- Electronically filed tax returns are less expensive for the IRS to process
- E-filed tax returns require more detailed information in order to be accepted by the IRS. For example, the taxpayer’s date of birth, social security number and name must all match or the return will be rejected.
- Electronically filed tax returns do not have mathematical errors.
- E-filed tax returns are available for audit sooner than paper returns, allowing more time before the three year statute of limitations expires.
Electronic filing is popular with taxpayers, too.
- Taxpayers get a confirmation that the IRS has received their tax return in a timely manner.
- Refunds are processed faster
- Saves on postage costs
With all the advantages of e-filing there are some very real disadvantages. First and foremost is the increase in tax-return fraud. The Government Accountability Office reported the IRS detected 642,000 cases of identity theft during the first nine months of 2012, an increase over the 242,000 cases that occurred in 2011. The increase in tax identity theft has been blamed on the increase in electronic filing. It’s simple for criminals to electronically file a fraudulent return using a real name and social security number and a fictitious Form W-2. The thieves take advantage of the fact that the IRS does not process W-2s and 1099s it receives until several months after refunds have been issued. The refund can be sent to an anonymous prepaid Visa or MasterCard. These cards have routing and account numbers needed for direct deposit.
Perhaps the most surprising thieves are tax return preparers themselves.

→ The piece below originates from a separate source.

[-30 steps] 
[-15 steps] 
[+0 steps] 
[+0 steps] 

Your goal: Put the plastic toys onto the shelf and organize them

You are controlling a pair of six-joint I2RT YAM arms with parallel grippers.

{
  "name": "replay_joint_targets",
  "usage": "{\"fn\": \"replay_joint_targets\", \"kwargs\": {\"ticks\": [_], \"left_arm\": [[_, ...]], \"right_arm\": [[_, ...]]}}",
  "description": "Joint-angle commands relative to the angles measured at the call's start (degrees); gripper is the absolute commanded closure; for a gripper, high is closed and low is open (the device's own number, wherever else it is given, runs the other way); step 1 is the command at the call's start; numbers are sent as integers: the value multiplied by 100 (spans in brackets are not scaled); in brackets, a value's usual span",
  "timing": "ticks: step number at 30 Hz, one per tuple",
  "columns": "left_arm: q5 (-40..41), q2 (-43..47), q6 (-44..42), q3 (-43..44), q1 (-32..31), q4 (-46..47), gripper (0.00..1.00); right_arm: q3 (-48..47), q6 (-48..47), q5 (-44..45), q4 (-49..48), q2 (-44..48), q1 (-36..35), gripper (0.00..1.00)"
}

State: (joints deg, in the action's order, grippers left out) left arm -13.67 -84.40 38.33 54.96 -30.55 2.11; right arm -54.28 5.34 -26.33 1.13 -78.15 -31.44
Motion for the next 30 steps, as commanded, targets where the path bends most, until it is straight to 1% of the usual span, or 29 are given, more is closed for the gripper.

With electronic filing, unscrupulous tax return preparers can send the Form 8879 (authorization to e-file) to the taxpayer, receive the signed authorization, then modify the tax return before electronically filing it. Another form of fraud is when a return preparer changes the bank routing information on a return so the direct deposit refund will wind up in his bank account. The news is filled with court cases resulting in prison terms for tax return preparer fraud.
Along these lines is the fraud committed by individuals with access to personal information: medical billing clerks, bank or credit union personnel, etc. These perpetrators will take names and social security numbers and either sell the information to someone who will prepare multiple tax returns, or prepare the returns themselves. The idea is to get at least a few of those returns through the IRS system and refund in hand before getting caught.
What’s a taxpayer to do?
First and foremost, taxpayers should select their tax return preparer very carefully. Most preparers are professional and want to provide the very best service they can to their clients. Beware of preparers who promise large refunds.
I received an email from the IRS Newswire earlier in the week addressing this very issue. The IRS is intensifying its crackdown on identity theft. IRS Acting Commissioner, Steven T. Miller stated, “As tax season begins this year, we want to be clear that there is a heavy price to pay for perpetrators of refund fraud and identity theft. We have aggressively stepped up our efforts to pursue and prevent refund fraud and identity theft and we will continue to intensely focus on this area.”
Filing on paper?
Paper returns are still accepted and processed by the IRS. The Services requires a Form 8948, “Preparer Explanation for Not Filing Electronically” to be submitted with a paper return if a paid preparer completes the tax forms. In the article, “The Case Against Efiling”, Jay Starkman notes that Mitt Romney’s 2010 tax return contained a Form 8948. He goes on to observe that President Obama’s tax return was ink-signed, indicating he filed on paper as well.
Electronic filing definitely has advantages and as a tax preparer as well as a taxpayer, I prefer it over paper filing. However, with the increase of identity theft, it certainly is worthwhile to consider the alternative of filing a paper return.